季節は変わるが、だいたい毎年行っている鵜殿。
鵜殿と言えばヨシ原。良質のヨシが採れ、雅楽のシチリキの蘆舌(ろぜつ)には、昔から鵜殿のヨシが使われているらしい。
ヨシなんて自然任せで採れるように思うが、人の管理、人の手がかかっているのだ。
冬のヨシ焼きもそうだ。
そして、ヨシの生育には水が欠かせない。
1971年に治水のための河川改修工事が行われると、水位が低下し、ヨシ原に冠水しなくなり、ヨシ原が減少。
その後、上流部に揚水ポンプを設置してヨシ原に水を流したり、切り下げ工事といって、ヨシの生えている地面を切り下げて、水が来るようにしたり・・いろいろ対策が行われてきた。
水を流す時期も大切なようで、今年はそれがうまくいかなかったのか?ヨシが全滅状態だという。
いつも眺める堤防からの景色。
オギの白い穂やヨシの茶色の穂がよく見えていた年もあるが、今年はうんと遠く、言われても見えないぐらい遠くにわずかにヨシ原が見える程度。
許可を申請してくれてあり、今日はこの鵜殿の中を歩く。
どこでもいつでも歩けるわけではなく、水の通らない時期を見計らって、管理道路・草刈りした草道などを歩く・・
案内してくれるメンバーは長年鵜殿で活動して鵜殿を熟知している人なので、これ以上はない幸せだ。
草に覆われた道
時には水のない水路の飛び石を渡る。
竹林のようなセイタカヨシのそば。
木のようなオオブタクサのそば・・ひょいと曲がって草むらへ・・
鵜殿を知り尽くした人でないと迷子になる。
観察したい植物にたどり着くなんて、海の中の砂粒を探すようなものだ。
カナムグラに覆われた草地
今年は春に水が通らなかったので、カナムグラが大繁茂。
いつも見られるゴキヅルの姿は全くない。
水が入れば、カナムグラは芽が出せず、水中でも発芽できるゴキヅルが伸びるのだ。
お昼は草のトンネルを抜けて淀川の岸辺に降りた。
少し前まではこの砂浜も水に浸かっていたそうだ。
いい天気で広々として心地よい。
今日は写真を撮らなかったが、2017年から鵜殿ヨシ原の上を通る新名神高速道路の工事が進んでいる。鉄塔が立ったり、工事中のところもある。

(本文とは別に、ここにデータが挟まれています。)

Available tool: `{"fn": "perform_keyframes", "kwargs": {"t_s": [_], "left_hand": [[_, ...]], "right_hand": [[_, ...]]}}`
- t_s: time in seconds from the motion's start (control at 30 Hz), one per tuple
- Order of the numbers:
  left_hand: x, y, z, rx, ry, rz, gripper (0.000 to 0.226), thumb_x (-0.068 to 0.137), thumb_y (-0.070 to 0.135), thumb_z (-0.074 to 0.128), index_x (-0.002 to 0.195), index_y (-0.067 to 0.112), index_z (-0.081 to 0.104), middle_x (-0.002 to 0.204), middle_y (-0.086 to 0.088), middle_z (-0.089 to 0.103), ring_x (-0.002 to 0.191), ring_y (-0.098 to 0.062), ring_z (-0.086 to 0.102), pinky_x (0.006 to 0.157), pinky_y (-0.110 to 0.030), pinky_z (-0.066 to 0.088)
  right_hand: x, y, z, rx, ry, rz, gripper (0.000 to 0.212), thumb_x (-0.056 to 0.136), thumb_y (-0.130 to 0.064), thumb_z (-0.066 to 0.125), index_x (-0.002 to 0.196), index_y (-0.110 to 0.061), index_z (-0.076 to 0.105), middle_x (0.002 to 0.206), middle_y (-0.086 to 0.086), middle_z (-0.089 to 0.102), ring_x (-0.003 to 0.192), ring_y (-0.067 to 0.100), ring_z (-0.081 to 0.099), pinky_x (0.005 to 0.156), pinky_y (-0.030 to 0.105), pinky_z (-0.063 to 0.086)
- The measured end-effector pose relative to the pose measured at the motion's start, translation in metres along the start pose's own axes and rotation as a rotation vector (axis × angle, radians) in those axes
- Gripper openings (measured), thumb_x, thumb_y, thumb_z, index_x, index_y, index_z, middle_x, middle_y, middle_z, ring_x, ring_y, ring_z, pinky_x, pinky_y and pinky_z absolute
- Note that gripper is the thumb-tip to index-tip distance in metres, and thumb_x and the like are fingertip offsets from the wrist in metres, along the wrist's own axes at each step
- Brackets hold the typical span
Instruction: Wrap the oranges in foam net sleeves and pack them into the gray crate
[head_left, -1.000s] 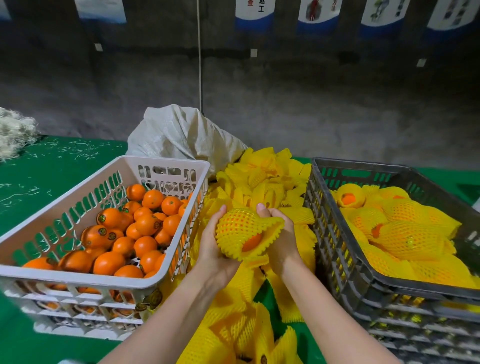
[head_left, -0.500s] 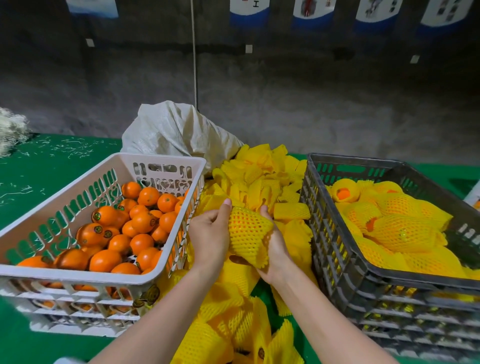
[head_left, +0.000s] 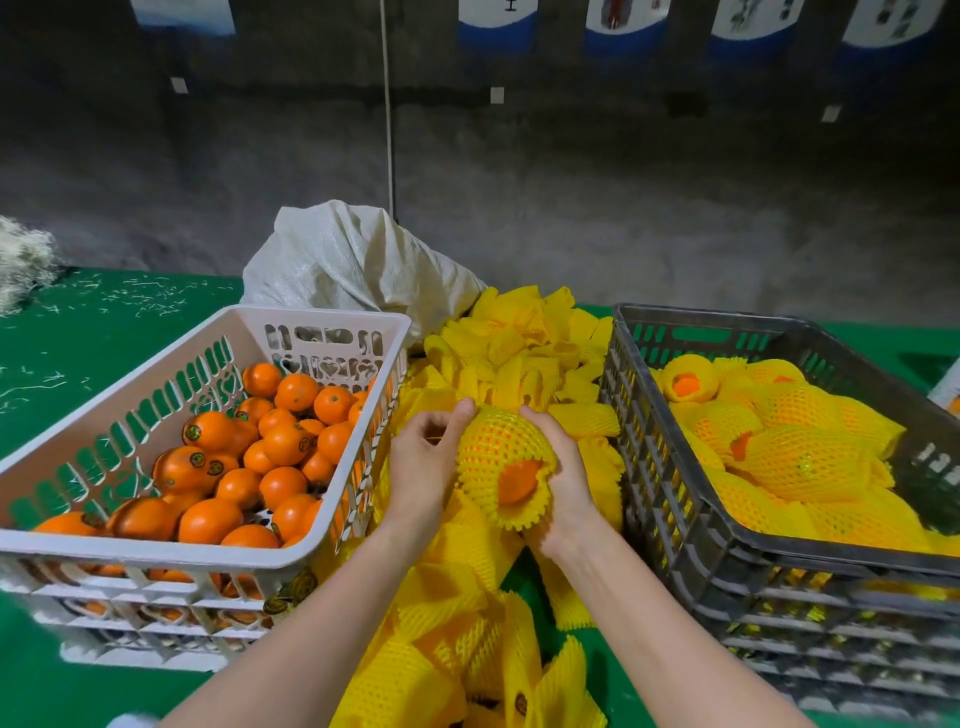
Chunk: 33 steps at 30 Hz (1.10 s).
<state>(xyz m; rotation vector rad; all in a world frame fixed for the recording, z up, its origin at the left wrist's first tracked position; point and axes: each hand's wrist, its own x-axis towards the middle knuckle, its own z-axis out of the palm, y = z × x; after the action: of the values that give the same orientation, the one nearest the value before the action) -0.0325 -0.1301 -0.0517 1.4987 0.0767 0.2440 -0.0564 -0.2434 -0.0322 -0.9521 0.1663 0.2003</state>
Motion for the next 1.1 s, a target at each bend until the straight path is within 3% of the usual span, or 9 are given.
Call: {"fn": "perform_keyframes", "kwargs": {"t_s": [0.1, 0.17, 0.4, 0.53, 0.63, 0.77, 0.93, 1.03, 1.1], "left_hand": [[-0.001, 0.012, -0.004, -0.059, -0.257, -0.483, 0.070, 0.067, 0.077, 0.045, 0.104, 0.019, 0.055, 0.099, 0.003, 0.067, 0.093, -0.015, 0.062, 0.077, -0.036, 0.050], [-0.005, 0.015, -0.001, -0.187, -0.427, -0.605, 0.077, 0.061, 0.076, 0.050, 0.111, 0.019, 0.060, 0.101, -0.005, 0.073, 0.092, -0.023, 0.070, 0.068, -0.036, 0.056], [-0.006, 0.015, 0.002, -0.313, -0.495, -0.370, 0.056, 0.073, 0.051, 0.057, 0.118, 0.019, 0.060, 0.112, -0.002, 0.071, 0.102, -0.018, 0.068, 0.075, -0.033, 0.058], [-0.007, 0.018, 0.004, -0.196, -0.503, -0.286, 0.056, 0.070, 0.065, 0.051, 0.114, 0.032, 0.060, 0.117, 0.006, 0.068, 0.101, -0.009, 0.067, 0.081, -0.032, 0.056], [-0.008, 0.025, 0.015, -0.014, -0.399, -0.192, 0.066, 0.074, 0.073, 0.034, 0.128, 0.037, 0.047, 0.140, 0.016, 0.044, 0.120, 0.000, 0.047, 0.089, -0.019, 0.050], [-0.016, 0.029, 0.042, 0.104, -0.371, -0.133, 0.092, 0.071, 0.076, 0.020, 0.148, 0.027, 0.028, 0.151, 0.004, 0.035, 0.137, -0.016, 0.034, 0.111, -0.036, 0.031], [-0.035, 0.030, 0.099, 0.025, -0.327, 0.052, 0.030, 0.100, 0.043, 0.031, 0.099, 0.031, 0.058, 0.095, 0.013, 0.060, 0.086, -0.002, 0.058, 0.073, -0.019, 0.047], [-0.042, 0.023, 0.139, 0.143, -0.445, 0.153, 0.016, 0.100, 0.013, 0.041, 0.101, 0.015, 0.057, 0.078, 0.002, 0.055, 0.065, -0.009, 0.054, 0.054, -0.018, 0.045], [-0.046, 0.021, 0.163, 0.252, -0.571, 0.259, 0.019, 0.099, 0.008, 0.043, 0.095, 0.022, 0.054, 0.078, 0.002, 0.056, 0.065, -0.009, 0.055, 0.057, -0.019, 0.046]], "right_hand": [[0.003, -0.003, -0.003, -0.243, 0.088, -0.227, 0.013, 0.091, -0.034, 0.052, 0.090, -0.027, 0.063, 0.093, -0.002, 0.068, 0.088, 0.012, 0.063, 0.068, 0.026, 0.048], [0.004, -0.002, -0.005, -0.421, 0.083, -0.388, 0.010, 0.094, -0.028, 0.049, 0.092, -0.029, 0.059, 0.102, -0.003, 0.061, 0.100, 0.016, 0.058, 0.075, 0.026, 0.046], [-0.006, 0.006, -0.019, -0.590, -0.214, -0.504, 0.055, 0.084, -0.048, 0.050, 0.131, -0.054, 0.021, 0.143, -0.024, 0.023, 0.138, -0.003, 0.018, 0.112, 0.029, 0.029], [-0.010, -0.004, -0.018, -0.652, -0.263, -0.499, 0.053, 0.085, -0.035, 0.054, 0.127, -0.055, 0.029, 0.139, -0.031, 0.029, 0.130, -0.014, 0.027, 0.101, 0.008, 0.032], [-0.011, -0.014, -0.020, -0.682, -0.202, -0.527, 0.053, 0.084, -0.027, 0.068, 0.127, -0.046, 0.042, 0.139, -0.014, 0.043, 0.128, 0.003, 0.040, 0.103, 0.026, 0.040], [-0.017, -0.037, -0.036, -0.692, -0.095, -0.602, 0.054, 0.077, -0.012, 0.075, 0.119, -0.037, 0.051, 0.126, -0.004, 0.055, 0.115, 0.010, 0.053, 0.096, 0.034, 0.049], [-0.028, -0.088, -0.083, -0.754, -0.018, -0.715, 0.056, 0.075, -0.014, 0.076, 0.115, -0.043, 0.050, 0.119, -0.019, 0.052, 0.107, -0.007, 0.051, 0.088, 0.015, 0.047], [-0.034, -0.130, -0.125, -0.852, 0.216, -0.818, 0.059, 0.073, -0.014, 0.077, 0.120, -0.034, 0.048, 0.114, -0.026, 0.047, 0.095, -0.025, 0.043, 0.076, -0.001, 0.036], [-0.038, -0.156, -0.158, -0.959, 0.418, -0.818, 0.056, 0.072, -0.018, 0.076, 0.117, -0.033, 0.047, 0.108, -0.021, 0.050, 0.091, -0.018, 0.045, 0.074, 0.007, 0.038]]}}
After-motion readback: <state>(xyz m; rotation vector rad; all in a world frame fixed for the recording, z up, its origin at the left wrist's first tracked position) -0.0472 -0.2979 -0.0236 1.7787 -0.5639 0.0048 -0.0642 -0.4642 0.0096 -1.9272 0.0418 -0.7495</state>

草に覆われたところを歩いていると、外来植物ばかりなのではと思うが、希少種も多い。
道路工事でも希少種が犠牲になっているに違いない。
たくさん観察した中で・・
ベニバナマメアサガオ
マメアサガオの品種で、花冠は薄紅、芯は濃くない。
イヌゴマ
ネナシカズラ 葉を持たない寄生植物
カナムグラの茎に寄生根をだしていた。寄主は選ばないそうだ。
サデクサ 托葉鞘の上部が広がって赤ちゃんの涎掛けのような形。
ナンバンギセル ここではオギに寄生している。
ムラサキアオゲイトウ 紫色なのに青ゲイトウとはこれいかに。
ホソバイラクサ
トラノオジソ レモンエゴマもたくさんあってそっくり。
花の色、苞の形で見分けるそうだ。
レモンエゴマの花は白、苞葉は幅広い。
トラノオジソの花はうす紫、苞葉は細い。先端にわずかに花が残っていた。
匂いも違うらしいが・・よくわからない・・
サクラタデの群生もあった。
ホソバイヌタデの群生
花は薄いピンク。葉はイヌタデに比べてやや細い。
イヌタデの群生とホソバイヌタデの群生が接していた。
シマツユクサ 小群生があり、花が残っていた。
花は小さく1㎝ぐらいか。
花弁3個は同じ薄紫 写真では見にくいが、雄しべは5本。
可愛くてきれいに撮りたいが、小さくてむつかしい。
カメノコハムシ
カメノコハムシはヒルガオ科を好むようで、ホシアサガオの葉は虫食いでボロボロ。
クツワムシがいた。
チョウセンカマキリ 脚の付け根がオレンジ色
特定外来生物に指定されている、ナガエツルノゲイトウやアレチウリもある。
一方、絶滅危惧のリストに上がる、ホソバイヌタデやアゼオトギリ、サデクサなど・・他の季節にもたくさんの希少種や在来種が生育している。
遠いけれど楽しみな観察場所である。